Teaching a Machine to Stock ATMs: Deep Reinforcement Learning for Cash Demand Forecasting

January 12, 2026 Quant Research

Reinforcement Learning Deep Learning Time Series Forecasting DDPG Actor-Critic Operations Research Machine Learning Python

Project description

Primary paper: Zeynalli (2026), Forecasting ATM Cash Demand using Deep Reinforcement Learning
Domain: Operations management, cash supply chain, time-series forecasting
Project type: PhD course project (OPIM 613 – Operations and Decision Analytics, Sabancı University)
Core ideas: DDPG, continuous MDP, online adaptive forecasting, concept drift

Every time you use an ATM, a quiet logistics problem is running in the background. Someone — or more likely some algorithm — decided days ago how much cash to load into that machine. Too much, and the bank is tying up capital in a steel box that earns nothing. Too little, and the machine runs empty, customers leave frustrated, and the bank loses goodwill and fee revenue. Across a network of hundreds or thousands of ATMs spread across a country, even modest improvements in that forecasting accuracy translate into meaningful operational savings.

This project asks a simple but ambitious question: can a self-learning agent trained through trial-and-error do that job better than the statistical models currently in use?

The Problem: Why ATM Cash Is Still Hard to Predict

There is a counterintuitive fact at the heart of this project. Despite the rise of mobile payments and contactless cards, demand for physical cash has not gone away. Economists call this the “cash paradox” — people continue to withdraw cash even as digital alternatives become more convenient. That keeps the forecasting problem commercially alive.

Despite the proliferation of digital payment alternatives, aggregate cash in circulation has continued to grow — the so-called “cash paradox.”

What makes ATM cash demand particularly difficult is its layered structure. A few patterns are predictable: withdrawals tend to spike on Fridays, drop on Tuesdays, and surge around paydays. But beneath those regularities lies a great deal of noise. An ATM near a university behaves very differently from one outside a supermarket. Local events, economic shocks, or a nearby competitor closing can shift demand sharply and without warning.

Traditional forecasting models — ARIMA, regression, and even modern neural networks like LSTM — share a structural weakness: they are trained once on historical data and then frozen. Once deployed, they cannot adapt. If the world changes around them, their predictions get worse and worse until someone manually retrains them. In machine learning, this problem has a name: concept drift.

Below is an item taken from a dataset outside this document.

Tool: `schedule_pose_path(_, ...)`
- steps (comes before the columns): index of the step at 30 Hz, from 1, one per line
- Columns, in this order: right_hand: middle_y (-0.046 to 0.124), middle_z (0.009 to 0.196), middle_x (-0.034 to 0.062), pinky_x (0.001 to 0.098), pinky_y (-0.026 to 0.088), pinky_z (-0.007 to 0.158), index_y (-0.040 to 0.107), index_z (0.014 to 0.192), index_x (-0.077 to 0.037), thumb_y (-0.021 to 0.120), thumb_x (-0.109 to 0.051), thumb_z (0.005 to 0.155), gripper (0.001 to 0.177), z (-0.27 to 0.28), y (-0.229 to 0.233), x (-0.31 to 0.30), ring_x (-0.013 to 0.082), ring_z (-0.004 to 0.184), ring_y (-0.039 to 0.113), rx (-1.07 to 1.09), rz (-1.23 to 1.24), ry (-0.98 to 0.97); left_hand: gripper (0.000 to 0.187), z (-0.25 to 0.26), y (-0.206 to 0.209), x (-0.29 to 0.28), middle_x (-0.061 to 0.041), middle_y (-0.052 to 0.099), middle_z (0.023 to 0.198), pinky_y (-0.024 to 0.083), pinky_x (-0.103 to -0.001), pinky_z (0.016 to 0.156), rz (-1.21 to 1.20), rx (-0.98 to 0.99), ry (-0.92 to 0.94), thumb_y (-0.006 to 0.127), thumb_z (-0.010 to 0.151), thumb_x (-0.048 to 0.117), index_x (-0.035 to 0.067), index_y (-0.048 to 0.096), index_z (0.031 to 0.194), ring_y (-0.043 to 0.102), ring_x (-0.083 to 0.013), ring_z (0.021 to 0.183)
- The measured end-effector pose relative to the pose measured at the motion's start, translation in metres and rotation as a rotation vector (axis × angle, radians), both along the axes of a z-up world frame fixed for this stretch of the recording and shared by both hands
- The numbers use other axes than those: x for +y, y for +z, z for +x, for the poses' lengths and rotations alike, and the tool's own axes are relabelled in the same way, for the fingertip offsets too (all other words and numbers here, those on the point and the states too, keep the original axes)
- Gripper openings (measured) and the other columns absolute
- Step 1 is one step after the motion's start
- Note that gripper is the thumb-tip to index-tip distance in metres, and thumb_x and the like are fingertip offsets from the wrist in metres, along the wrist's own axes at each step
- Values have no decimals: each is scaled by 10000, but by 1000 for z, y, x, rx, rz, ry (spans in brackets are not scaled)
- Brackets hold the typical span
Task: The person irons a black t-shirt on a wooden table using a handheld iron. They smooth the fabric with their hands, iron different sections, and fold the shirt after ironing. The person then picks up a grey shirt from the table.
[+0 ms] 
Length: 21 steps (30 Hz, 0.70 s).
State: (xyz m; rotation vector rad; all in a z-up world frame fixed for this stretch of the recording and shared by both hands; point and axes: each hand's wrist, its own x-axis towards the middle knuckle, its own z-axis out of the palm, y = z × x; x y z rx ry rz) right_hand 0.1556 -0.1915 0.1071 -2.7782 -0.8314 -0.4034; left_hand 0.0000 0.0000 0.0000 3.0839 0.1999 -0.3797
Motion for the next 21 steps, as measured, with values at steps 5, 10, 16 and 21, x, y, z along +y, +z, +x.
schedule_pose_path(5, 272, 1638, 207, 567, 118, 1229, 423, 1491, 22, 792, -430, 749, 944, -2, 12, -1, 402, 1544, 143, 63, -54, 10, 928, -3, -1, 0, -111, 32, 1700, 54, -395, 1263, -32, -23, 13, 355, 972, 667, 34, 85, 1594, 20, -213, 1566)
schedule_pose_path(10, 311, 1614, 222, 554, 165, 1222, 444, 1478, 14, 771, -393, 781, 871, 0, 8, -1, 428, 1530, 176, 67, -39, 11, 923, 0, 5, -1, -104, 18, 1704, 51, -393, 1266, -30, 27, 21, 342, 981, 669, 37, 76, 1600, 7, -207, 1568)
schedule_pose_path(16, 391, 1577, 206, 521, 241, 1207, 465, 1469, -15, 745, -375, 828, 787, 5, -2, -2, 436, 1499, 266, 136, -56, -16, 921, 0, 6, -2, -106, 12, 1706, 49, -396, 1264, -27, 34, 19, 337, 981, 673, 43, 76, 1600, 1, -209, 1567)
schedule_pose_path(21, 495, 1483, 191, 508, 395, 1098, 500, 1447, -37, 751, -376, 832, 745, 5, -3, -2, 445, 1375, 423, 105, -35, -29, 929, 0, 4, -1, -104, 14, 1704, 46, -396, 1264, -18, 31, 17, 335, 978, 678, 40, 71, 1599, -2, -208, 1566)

This project proposes a different approach entirely. Instead of building a model that learns from history and then stops, it builds an agent that never stops learning — one that updates its forecasts continuously based on real-time feedback from the environment.

What the Literature Says

The forecasting literature for ATM cash demand follows a familiar evolution.

Early research used classical time-series models like ARIMA, which decompose demand into trend, seasonality, and noise. These provided interpretable baselines and are still used in practice, but they assume the statistical structure of the data stays constant — an assumption that rarely holds.

As machine learning matured, researchers moved toward more flexible approaches. Neural networks were shown to capture nonlinear demand patterns that linear models missed. Later, deep learning architectures — CNN-LSTM hybrids and “Global” LSTM models trained simultaneously across many ATMs — pushed accuracy further. The best of these methods currently achieve errors roughly half of what a standard ARIMA model produces.

Despite these advances, a core limitation persisted: all of these models are still static. They are trained, validated, and then deployed frozen. Villar and Lengua (2025) reviewed this problem in depth and argued that reinforcement learning offers a structural fix. By treating forecasting as a sequential decision problem, RL agents can update themselves every day as new real demand data arrives. They adapt by design.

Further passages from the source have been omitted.